> [Data to process]:
********************

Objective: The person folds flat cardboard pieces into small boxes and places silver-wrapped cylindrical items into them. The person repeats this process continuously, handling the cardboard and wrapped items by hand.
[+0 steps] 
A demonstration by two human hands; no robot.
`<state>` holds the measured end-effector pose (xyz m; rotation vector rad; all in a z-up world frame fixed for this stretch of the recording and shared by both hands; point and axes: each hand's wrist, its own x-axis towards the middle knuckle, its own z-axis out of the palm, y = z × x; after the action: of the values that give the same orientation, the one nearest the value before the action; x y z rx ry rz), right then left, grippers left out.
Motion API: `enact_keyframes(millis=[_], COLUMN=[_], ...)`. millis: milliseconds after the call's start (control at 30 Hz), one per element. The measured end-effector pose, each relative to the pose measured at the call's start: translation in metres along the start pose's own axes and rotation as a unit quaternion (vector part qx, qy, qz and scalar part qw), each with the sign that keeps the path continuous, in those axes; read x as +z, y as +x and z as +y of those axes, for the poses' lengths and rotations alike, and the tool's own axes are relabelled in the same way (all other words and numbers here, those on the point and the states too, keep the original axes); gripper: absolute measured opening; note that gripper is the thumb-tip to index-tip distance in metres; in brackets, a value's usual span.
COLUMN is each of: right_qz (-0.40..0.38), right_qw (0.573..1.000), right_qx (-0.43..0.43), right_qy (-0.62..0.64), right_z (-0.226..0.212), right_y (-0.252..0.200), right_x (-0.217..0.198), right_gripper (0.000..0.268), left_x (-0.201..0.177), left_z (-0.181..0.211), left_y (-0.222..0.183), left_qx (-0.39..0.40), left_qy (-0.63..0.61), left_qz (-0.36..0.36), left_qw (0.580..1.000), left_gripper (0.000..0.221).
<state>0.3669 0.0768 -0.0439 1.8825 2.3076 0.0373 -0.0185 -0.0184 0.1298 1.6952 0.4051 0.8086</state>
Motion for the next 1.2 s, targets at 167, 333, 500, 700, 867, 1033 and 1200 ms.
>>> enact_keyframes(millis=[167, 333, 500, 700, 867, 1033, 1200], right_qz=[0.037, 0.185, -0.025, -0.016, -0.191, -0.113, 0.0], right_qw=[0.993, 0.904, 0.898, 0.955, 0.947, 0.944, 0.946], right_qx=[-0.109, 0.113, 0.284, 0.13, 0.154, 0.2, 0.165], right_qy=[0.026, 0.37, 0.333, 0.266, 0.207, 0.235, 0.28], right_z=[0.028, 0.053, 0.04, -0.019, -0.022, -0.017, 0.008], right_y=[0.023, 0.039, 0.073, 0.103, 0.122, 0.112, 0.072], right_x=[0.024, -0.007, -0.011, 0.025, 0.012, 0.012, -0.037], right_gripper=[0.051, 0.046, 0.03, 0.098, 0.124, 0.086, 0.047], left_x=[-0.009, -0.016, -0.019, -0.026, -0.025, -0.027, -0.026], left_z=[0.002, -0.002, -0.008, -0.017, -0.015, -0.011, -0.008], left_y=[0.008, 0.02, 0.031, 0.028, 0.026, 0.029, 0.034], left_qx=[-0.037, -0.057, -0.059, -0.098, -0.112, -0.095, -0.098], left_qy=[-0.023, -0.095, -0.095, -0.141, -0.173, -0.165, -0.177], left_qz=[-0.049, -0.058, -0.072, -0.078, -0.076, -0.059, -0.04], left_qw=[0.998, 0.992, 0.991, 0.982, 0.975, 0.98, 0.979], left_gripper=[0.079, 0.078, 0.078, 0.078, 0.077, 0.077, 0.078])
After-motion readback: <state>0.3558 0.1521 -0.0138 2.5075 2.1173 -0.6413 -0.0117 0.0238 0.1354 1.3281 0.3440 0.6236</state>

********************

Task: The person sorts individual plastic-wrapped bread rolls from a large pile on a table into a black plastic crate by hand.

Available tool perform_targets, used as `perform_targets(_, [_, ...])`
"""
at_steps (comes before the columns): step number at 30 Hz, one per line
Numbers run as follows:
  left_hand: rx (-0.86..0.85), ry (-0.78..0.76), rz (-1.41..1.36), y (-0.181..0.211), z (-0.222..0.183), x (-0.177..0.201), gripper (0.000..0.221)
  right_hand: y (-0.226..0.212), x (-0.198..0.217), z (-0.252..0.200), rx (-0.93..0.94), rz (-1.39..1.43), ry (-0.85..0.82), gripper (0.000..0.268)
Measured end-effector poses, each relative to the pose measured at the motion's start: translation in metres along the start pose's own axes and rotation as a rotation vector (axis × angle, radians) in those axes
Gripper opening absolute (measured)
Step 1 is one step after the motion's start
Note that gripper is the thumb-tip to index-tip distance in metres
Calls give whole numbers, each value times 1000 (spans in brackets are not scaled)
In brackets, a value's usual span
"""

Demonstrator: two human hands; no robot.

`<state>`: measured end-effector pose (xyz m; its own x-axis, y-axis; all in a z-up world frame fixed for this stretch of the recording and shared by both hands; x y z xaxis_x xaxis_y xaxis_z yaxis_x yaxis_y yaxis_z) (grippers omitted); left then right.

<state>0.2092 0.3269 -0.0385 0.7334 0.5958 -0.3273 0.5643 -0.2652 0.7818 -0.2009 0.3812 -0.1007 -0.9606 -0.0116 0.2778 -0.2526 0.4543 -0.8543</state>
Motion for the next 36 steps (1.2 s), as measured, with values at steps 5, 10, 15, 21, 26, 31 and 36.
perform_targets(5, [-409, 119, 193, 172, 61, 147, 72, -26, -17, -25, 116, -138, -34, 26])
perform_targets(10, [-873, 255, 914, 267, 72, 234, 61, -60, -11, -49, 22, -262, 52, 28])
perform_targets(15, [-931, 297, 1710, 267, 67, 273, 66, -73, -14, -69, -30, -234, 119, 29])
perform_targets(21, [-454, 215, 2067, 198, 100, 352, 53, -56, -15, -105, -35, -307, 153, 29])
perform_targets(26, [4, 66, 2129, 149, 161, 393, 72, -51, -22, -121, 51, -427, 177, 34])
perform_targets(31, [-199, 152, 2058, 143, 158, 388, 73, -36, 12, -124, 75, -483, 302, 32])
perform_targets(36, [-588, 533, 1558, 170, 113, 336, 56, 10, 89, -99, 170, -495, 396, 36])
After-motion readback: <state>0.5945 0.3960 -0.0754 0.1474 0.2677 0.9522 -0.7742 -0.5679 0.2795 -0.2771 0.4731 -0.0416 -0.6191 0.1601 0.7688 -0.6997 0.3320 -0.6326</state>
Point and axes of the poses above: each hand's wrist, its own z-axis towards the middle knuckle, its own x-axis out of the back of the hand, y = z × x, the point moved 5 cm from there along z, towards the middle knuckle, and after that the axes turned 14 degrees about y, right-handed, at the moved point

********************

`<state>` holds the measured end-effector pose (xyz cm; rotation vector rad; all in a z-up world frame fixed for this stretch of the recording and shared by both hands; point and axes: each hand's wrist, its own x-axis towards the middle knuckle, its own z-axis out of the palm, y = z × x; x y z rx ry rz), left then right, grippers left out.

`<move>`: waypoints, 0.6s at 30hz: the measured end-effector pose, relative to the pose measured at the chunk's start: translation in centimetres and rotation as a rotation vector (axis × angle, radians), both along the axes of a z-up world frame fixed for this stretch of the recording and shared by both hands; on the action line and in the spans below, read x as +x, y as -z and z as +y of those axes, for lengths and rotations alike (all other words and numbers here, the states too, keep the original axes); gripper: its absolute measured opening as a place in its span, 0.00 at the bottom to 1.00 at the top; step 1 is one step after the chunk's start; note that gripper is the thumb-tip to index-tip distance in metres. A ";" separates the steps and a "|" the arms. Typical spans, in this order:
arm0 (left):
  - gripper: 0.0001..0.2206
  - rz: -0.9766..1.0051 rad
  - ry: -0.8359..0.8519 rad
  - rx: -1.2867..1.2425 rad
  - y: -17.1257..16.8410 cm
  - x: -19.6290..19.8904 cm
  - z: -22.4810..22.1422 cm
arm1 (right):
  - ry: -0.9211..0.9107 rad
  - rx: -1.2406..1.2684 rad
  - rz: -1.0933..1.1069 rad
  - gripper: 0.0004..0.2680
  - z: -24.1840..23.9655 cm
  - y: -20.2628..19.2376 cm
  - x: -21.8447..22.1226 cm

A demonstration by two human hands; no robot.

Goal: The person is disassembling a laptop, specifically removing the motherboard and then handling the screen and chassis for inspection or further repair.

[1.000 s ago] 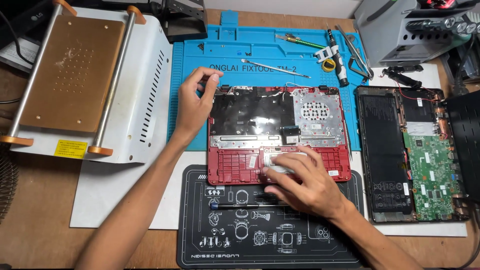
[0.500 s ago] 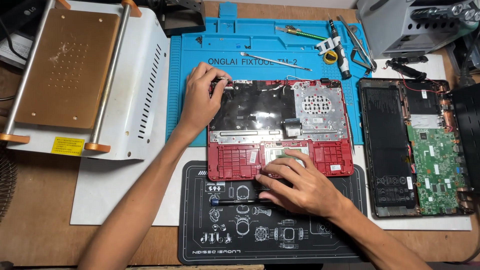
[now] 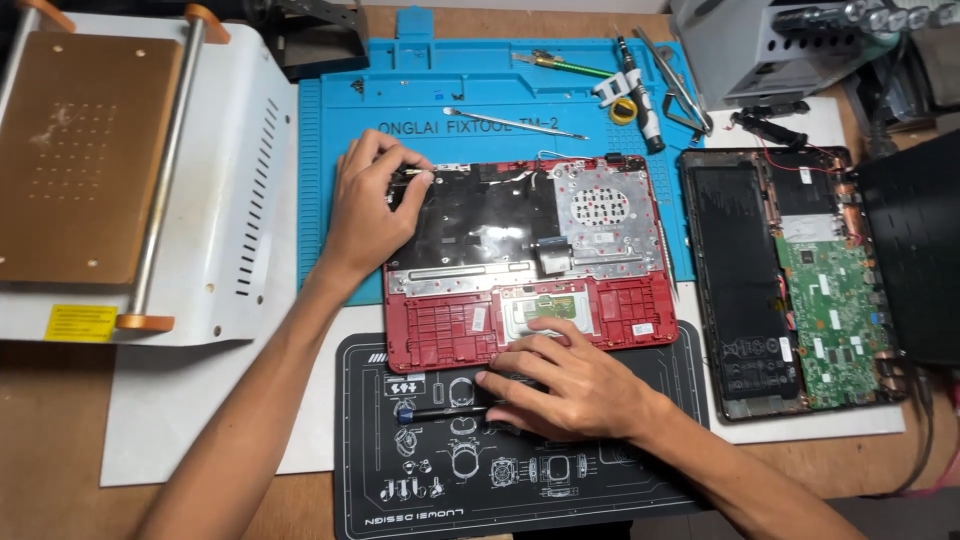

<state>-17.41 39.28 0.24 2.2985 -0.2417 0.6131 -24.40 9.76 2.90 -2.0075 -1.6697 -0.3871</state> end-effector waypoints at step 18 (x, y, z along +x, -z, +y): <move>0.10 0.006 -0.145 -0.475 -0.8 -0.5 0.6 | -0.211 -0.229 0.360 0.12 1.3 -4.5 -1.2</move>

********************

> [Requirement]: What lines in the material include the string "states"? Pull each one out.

> [Result of this exercise]:
Motion API: `enact_keyframes(millis=[_], COLUMN=[_], ...)`. millis: milliseconds after the call's start (control at 30 Hz), one per element. The measured end-effector pose, each relative to the pose measured at the call's start: translation in metres along the start pose's own axes and rotation as a unit quaternion (vector part qx, qy, qz and scalar part qw), each with the sign that keeps the path continuous, in those axes; read x as +z, y as +x and z as +y of those axes, for the poses' lengths and rotations alike, and the tool's own axes are relabelled in the same way (all other words and numbers here, those on the point and the states too, keep the original axes); gripper: absolute measured opening; note that gripper is the thumb-tip to index-tip distance in metres; in brackets, a value's usual span.
`<move>`: waypoints, 0.6s at 30hz: the measured end-effector pose, relative to the pose measured at the chunk's start: translation in centimetres and rotation as a rotation vector (axis × angle, radians), both along the axes of a z-up world frame fixed for this stretch of the recording and shared by both hands; on the action line and in the spans below, read x as +x, y as -z and z as +y of those axes, for lengths and rotations alike (all other words and numbers here, the states too, keep the original axes); gripper: its absolute measured opening as a place in its span, 0.00 at the bottom to 1.00 at the top; step 1 is one step after the chunk's start; note that gripper is the thumb-tip to index-tip distance in metres. A ";" separates the steps and a "|" the arms. Typical spans, in this order:

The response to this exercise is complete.